Lewis-Evans started with communication systems, noting that Epic doesn't have built-in voice chat in any of its games. After surveying players, they found that people value voice chat to speak with friends and family very strongly. There was some value seen in communicating with strangers and teammates, and little value in talking to opponents. But when it comes to using voice chat, most people talked to friends and family, and even though few saw value in chatting with opponents, even fewer actually used it for that.
Even trivial decisions can have an impact, he said. For example, League of Legends used to have global chat on by default. When they changed that to a feature players had to opt-into, they found it reduced negative behavior, even though the overall volume of chat was more or less unchanged.
"In a lot of team games such as MOBAs or first-person shooters with defend-the-flag modes or whatever, we glorify getting kills, and then we hardly reward at all defending, or playing a defensive role, or supporting others"
"That's really important because even if there's a small amount of toxicity in a big, general channel, that can become the norm," Lewis-Evans said. "That can become, 'This is OK, we don't see people being punished for it.' And this kind of behavior goes around."
Online games that are winner-take-all can also be a problem. If there's no reward for losing a match, people will abandon the game as soon as the tide turns against them. Developers can discourage that by giving people small rewards for losing and having them build up over time, giving them incentive to gut out a tough loss.
Matchmaking is another place where developers can engineer against toxicity. In team games where it's important that each team have a well-balanced roster of players, developers can either give players prompts to tell them what their team needs, or better still, let them pick what role they want before the matchmaking process, and then arrange players onto teams that are naturally well-balanced.
More core gameplay elements can also be tweaked to promote cooperation. For example, when a player in Destiny uses their super ability, they spawn a bunch of little orbs that can be picked up by other players to help boost their own supers.
"Even if you're the most selfish player in the world who never wants to help anybody else, as long as you're using your super, you're helping other people. And they know you're helping them. They're aware of why you're helping them. These systems are built into the game to encourage positive team play."

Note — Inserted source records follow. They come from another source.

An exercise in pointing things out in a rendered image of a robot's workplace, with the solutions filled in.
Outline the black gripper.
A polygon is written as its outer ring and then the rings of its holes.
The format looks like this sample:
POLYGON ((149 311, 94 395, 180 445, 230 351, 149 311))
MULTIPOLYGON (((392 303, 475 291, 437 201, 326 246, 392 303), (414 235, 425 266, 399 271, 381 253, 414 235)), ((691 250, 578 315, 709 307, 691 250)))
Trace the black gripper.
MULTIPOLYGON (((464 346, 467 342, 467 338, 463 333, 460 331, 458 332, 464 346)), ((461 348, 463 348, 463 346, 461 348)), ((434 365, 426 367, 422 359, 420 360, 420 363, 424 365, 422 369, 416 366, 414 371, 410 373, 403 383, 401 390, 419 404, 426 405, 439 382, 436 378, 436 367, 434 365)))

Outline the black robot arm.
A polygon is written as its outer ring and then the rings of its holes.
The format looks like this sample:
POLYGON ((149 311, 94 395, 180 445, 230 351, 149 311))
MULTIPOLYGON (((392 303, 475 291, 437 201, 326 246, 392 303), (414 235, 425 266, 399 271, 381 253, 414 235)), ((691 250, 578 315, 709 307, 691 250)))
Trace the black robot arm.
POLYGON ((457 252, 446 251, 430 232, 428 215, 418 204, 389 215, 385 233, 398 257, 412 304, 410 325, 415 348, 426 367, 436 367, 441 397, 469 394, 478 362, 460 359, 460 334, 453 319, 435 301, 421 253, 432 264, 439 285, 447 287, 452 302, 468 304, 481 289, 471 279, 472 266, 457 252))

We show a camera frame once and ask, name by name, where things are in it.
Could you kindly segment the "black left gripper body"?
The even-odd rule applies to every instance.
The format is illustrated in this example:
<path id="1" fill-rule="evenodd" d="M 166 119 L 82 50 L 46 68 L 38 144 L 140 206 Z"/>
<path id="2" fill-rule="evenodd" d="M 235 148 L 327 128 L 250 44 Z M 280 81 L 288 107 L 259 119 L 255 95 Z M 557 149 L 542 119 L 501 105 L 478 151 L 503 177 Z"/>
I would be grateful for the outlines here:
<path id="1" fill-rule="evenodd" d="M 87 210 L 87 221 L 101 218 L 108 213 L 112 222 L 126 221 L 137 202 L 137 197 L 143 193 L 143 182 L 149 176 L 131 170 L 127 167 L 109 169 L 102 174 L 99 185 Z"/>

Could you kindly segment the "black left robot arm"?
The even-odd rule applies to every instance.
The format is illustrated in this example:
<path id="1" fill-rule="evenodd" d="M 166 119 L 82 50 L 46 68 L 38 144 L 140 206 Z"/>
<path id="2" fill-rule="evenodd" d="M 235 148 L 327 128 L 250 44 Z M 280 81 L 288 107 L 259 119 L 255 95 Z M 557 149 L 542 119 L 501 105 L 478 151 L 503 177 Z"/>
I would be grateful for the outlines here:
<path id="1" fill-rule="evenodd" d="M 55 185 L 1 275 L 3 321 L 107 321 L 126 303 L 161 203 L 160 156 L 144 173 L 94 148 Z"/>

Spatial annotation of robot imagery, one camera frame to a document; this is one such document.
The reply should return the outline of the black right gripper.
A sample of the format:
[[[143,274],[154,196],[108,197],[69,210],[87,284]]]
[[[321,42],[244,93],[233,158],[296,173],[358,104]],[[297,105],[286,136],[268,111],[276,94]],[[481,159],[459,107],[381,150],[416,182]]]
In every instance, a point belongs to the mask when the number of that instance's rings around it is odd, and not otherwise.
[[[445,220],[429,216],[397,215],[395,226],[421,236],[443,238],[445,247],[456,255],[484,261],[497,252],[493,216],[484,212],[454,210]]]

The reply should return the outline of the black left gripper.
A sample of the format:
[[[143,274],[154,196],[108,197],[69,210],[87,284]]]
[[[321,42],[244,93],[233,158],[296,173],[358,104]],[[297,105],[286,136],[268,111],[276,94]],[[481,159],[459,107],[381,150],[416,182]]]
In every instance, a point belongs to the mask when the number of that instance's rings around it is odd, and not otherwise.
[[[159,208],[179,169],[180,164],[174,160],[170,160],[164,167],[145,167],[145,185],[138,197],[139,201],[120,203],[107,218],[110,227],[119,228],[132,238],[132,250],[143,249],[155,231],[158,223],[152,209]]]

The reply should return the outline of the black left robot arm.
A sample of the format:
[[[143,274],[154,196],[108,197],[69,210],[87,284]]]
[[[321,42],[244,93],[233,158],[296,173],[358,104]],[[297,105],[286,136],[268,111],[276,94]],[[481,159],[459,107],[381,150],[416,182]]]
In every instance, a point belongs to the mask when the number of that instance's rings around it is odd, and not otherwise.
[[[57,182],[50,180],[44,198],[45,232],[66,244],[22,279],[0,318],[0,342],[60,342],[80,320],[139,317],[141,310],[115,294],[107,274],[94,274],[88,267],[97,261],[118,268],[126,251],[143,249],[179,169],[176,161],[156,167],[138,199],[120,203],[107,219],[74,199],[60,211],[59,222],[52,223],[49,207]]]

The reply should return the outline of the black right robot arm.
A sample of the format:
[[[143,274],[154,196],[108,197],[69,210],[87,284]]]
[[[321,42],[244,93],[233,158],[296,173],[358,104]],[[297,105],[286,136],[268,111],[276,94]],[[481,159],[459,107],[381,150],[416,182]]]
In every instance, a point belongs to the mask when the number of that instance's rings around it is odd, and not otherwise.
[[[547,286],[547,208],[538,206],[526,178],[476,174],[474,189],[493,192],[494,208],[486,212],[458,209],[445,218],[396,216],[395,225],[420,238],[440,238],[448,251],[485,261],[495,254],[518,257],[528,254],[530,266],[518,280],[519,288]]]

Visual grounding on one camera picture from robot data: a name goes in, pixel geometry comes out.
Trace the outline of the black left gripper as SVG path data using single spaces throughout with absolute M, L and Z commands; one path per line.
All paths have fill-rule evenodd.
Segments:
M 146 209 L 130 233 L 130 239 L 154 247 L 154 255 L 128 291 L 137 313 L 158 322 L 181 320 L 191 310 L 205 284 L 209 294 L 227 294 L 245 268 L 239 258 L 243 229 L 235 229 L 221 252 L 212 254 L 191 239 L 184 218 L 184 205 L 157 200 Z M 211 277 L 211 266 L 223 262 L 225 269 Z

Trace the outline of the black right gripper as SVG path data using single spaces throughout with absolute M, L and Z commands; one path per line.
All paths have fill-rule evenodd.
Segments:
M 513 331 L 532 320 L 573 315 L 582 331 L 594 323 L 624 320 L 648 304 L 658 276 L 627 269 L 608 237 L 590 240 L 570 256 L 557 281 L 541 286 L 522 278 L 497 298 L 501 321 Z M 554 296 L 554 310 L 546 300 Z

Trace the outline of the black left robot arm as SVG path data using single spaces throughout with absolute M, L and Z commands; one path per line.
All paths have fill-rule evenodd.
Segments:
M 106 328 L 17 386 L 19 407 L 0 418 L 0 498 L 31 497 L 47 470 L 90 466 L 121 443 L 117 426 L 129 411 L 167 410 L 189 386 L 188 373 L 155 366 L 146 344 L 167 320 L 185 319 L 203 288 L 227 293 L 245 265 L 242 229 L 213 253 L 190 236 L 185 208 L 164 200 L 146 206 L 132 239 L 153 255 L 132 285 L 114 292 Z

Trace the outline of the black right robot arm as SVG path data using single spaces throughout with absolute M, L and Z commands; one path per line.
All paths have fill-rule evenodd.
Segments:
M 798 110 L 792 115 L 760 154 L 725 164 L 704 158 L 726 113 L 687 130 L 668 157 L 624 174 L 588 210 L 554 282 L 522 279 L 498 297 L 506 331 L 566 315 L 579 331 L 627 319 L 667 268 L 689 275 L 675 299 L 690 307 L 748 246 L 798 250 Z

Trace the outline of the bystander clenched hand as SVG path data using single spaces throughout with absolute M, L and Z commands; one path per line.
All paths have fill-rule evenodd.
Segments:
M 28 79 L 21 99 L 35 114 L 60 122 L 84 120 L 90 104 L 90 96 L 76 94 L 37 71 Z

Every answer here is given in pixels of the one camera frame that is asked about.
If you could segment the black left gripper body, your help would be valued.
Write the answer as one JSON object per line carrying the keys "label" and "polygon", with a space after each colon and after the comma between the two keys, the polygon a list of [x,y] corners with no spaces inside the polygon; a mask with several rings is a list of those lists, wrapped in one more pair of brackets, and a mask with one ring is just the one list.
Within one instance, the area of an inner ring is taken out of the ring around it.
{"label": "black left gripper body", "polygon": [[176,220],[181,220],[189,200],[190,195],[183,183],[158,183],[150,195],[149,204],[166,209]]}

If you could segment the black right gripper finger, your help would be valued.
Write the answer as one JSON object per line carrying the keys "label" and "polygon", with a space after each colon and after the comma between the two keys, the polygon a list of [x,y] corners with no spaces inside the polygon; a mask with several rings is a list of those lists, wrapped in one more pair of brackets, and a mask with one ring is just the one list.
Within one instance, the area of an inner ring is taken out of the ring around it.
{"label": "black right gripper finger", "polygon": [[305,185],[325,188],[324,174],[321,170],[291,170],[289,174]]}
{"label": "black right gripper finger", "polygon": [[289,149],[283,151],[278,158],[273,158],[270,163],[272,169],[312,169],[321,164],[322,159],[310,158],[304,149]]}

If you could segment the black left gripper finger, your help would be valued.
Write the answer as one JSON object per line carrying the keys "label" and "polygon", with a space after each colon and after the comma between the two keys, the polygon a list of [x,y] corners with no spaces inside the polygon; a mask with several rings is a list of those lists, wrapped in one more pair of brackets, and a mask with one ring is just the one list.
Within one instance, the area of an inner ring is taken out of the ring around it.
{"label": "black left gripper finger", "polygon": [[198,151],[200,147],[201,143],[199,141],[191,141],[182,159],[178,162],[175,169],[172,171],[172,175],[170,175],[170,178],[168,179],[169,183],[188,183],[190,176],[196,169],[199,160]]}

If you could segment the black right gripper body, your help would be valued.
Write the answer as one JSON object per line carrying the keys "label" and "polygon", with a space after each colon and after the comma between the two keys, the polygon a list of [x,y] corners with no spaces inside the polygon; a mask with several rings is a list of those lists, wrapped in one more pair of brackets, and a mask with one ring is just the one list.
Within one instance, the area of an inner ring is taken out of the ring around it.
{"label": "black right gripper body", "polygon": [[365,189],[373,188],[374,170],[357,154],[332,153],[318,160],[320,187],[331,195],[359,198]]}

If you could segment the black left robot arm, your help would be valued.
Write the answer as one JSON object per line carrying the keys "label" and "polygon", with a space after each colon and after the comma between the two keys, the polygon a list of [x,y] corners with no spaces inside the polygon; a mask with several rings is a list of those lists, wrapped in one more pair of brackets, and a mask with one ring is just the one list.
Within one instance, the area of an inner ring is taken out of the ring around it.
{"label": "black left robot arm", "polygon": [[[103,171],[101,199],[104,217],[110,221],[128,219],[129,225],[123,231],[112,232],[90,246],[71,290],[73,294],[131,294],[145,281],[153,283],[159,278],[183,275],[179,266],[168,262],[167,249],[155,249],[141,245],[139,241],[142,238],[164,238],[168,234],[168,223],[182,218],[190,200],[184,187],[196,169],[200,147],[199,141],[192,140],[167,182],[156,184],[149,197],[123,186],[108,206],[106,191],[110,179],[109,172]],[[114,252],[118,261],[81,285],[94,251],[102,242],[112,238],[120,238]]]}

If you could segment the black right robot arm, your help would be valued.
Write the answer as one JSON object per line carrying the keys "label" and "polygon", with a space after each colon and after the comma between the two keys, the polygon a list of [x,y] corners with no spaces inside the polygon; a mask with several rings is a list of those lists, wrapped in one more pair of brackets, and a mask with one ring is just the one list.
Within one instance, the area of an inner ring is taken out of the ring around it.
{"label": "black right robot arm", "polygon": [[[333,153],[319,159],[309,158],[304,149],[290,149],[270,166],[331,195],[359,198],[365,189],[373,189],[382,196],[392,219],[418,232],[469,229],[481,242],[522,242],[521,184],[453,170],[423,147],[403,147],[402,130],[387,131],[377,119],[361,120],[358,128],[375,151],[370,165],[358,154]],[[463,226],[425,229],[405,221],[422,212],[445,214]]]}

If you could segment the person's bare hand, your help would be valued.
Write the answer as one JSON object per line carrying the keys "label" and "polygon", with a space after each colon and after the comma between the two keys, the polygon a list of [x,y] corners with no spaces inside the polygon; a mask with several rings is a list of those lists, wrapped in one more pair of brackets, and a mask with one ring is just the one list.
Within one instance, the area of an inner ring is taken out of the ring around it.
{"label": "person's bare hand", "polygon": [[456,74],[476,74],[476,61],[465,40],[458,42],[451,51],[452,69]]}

Just as engineering can foster positive behavior, so too can it unwittingly encourage the sort of toxic behavior developers are trying to stamp out.
"In a lot of team games such as MOBAs or first-person shooters with defend-the-flag modes or whatever, we glorify getting kills, and then we hardly reward at all defending, or playing a defensive role, or supporting others," Lewis-Evans said. "It's all about the kill-death ratio."
Ultimately, Lewis-Evans said his goal is simply having everybody be nice to each other online.
"Maybe this never happens, but I do think it's a goal that's worth working towards."